### RAW DATA
━━━━

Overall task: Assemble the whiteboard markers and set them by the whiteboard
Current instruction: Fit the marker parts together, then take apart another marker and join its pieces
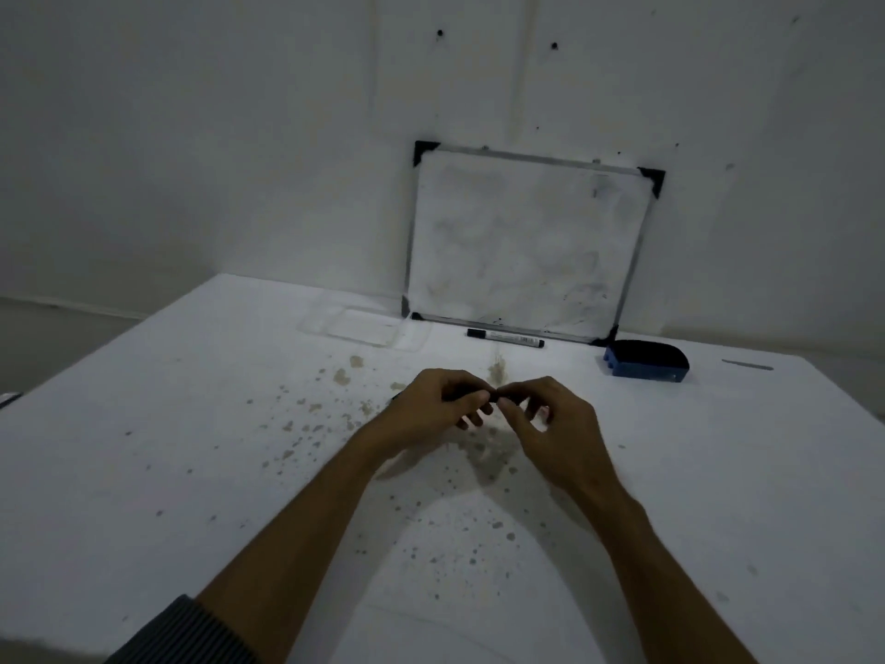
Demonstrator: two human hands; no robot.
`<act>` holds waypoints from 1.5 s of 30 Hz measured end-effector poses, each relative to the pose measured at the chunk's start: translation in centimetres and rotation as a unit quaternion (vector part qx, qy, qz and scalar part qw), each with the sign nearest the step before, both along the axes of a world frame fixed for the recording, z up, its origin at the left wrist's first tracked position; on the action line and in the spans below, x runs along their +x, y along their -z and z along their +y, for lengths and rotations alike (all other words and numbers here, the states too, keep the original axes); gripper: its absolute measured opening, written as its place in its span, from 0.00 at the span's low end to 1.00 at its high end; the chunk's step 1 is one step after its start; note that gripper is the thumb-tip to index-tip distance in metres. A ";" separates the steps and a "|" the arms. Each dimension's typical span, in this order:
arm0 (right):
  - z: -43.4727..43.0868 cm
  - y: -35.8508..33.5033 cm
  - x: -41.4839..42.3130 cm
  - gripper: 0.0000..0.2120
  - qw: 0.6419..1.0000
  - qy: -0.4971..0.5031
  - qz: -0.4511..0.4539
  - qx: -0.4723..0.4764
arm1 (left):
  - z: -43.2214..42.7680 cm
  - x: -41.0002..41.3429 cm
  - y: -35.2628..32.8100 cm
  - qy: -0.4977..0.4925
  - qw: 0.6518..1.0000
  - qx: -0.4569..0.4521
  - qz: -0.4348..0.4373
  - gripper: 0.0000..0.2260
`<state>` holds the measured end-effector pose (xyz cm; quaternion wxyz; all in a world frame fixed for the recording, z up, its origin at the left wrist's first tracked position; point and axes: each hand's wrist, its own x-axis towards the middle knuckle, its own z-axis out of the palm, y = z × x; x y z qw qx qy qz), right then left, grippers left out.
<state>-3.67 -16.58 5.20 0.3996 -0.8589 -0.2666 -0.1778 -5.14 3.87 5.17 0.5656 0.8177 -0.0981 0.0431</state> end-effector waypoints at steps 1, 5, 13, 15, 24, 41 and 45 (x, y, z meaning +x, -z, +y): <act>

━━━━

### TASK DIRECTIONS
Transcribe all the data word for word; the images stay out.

### EXERCISE RESPONSE
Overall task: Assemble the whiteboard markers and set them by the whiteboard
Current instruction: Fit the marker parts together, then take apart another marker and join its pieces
Demonstrator: two human hands; no robot.
`<act>` holds waypoints from 1.5 s of 30 Hz measured end-effector poses, each relative to the pose measured at the chunk's start: translation in centimetres and rotation as a unit quaternion (vector part qx, qy, qz and scalar part qw), each with the sign nearest the step before, both along the axes of a world frame fixed for the recording, z up, its origin at the left wrist's first tracked position; on the action line and in the spans below, x runs along their +x, y along their -z and z along their +y, for lengths and rotations alike (all other words and numbers here, the states too, keep the original axes); gripper: its absolute measured opening, written as its place in its span, from 0.00 at the span's low end to 1.00 at its high end; the chunk's step 1 is one step after its start; note that gripper is the thumb-tip to index-tip distance in metres. A ";" separates the steps and a "|" the arms. Each dimension's typical span, in this order:
arm0 (right):
  - z: -43.4727..43.0868 cm
  - y: -35.8508..33.5033 cm
  - x: -41.4839..42.3130 cm
  - gripper: 0.0000..0.2120
  - qw: 0.6419..1.0000
  - qy: -0.4971..0.5031
  - qz: -0.4511..0.4539
  - qx: -0.4723..0.4764
arm1 (left):
  - z: -43.2214..42.7680 cm
  - x: -41.0002..41.3429 cm
  - y: -35.2628..32.8100 cm
  - qy: -0.4977..0.4925
  - qw: 0.6518..1.0000
  - qx: -0.4569..0.4521
  - qz: -0.4348..0.4373
  - gripper: 0.0000..0.2260
`<state>` holds the measured end-effector pose (xyz cm; quaternion wxyz; all in a world frame fixed for the recording, z up, its origin at the left wrist's first tracked position; point and axes: each hand's wrist, its own x-axis towards the middle knuckle, its own z-axis out of the palm, y = z × x; x y z qw qx qy qz), right then left, grippers left out.
<state>-3.67 -16.58 5.20 0.3996 -0.8589 -0.2666 -0.1778 -5.14 3.87 5.17 0.5656 0.8177 -0.0981 0.0431</state> end-effector waypoints at steps 1, 5, 13, 15, 24, 41 and 45 (x, y, z meaning +x, -z, +y): <act>

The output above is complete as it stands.